*Information provided*:
BEGIN
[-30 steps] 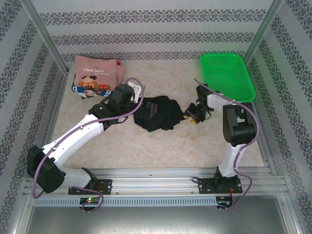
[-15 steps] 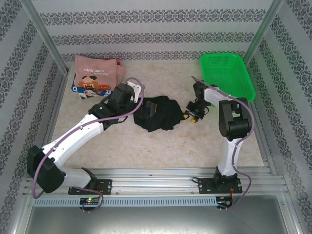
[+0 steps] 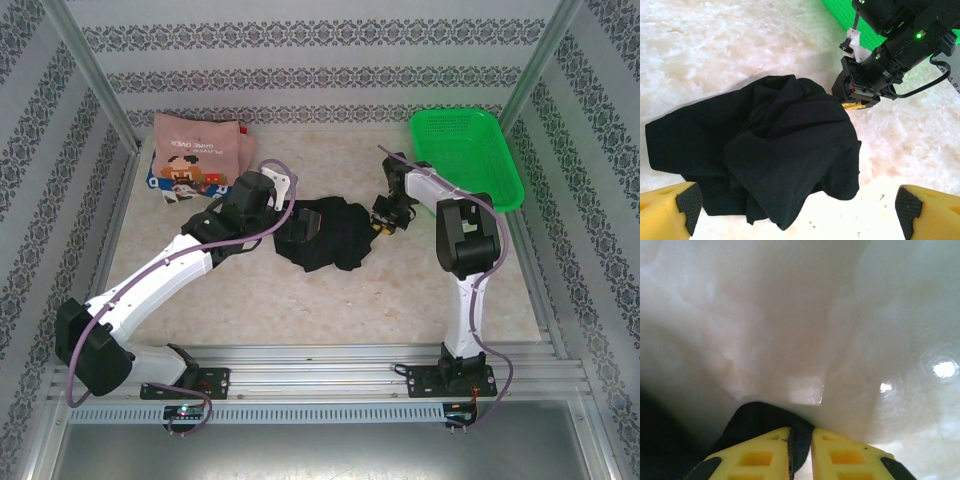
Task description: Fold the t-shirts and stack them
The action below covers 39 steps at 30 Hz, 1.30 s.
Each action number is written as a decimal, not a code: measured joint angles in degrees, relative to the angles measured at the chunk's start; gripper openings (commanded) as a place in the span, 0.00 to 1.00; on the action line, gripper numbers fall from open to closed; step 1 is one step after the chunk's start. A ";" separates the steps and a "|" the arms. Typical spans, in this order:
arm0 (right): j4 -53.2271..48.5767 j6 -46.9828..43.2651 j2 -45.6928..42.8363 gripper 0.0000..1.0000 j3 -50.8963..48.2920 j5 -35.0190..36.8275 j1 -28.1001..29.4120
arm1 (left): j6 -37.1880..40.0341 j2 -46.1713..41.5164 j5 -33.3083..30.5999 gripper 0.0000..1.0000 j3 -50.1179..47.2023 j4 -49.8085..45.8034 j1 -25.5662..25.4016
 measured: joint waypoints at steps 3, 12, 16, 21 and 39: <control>4.02 0.00 -0.28 0.00 -0.48 0.07 0.04 | 0.00 0.00 0.00 1.00 -0.07 0.00 0.00; 13.09 -0.79 -12.46 0.00 -7.04 -0.22 0.39 | 0.17 -0.09 0.00 1.00 -0.11 0.00 0.00; 13.97 -2.01 -24.65 0.00 -9.09 -0.92 0.48 | 0.15 -0.09 0.04 1.00 -0.09 0.02 0.00; 15.54 -3.02 -36.81 0.00 -9.07 -3.48 0.33 | -0.11 -0.09 0.46 1.00 1.33 0.17 0.00; 13.40 -3.63 -52.06 0.00 -14.82 -18.38 -4.72 | -4.00 2.93 5.97 1.00 9.11 6.08 0.00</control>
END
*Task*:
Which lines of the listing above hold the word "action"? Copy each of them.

*Result of the exercise*:
The action below covers 39 steps at 30 Hz, 1.30 s.
Each action number is written as a decimal, not a code: measured joint angles in degrees, relative to the angles measured at the chunk's start; gripper openings (commanded) as a place in the span, 0.00 to 1.00; on the action line, gripper numbers fall from open to closed; step 1 is one step after the chunk's start. A ";" separates the steps and a "|" the arms. Typical spans, in this order:

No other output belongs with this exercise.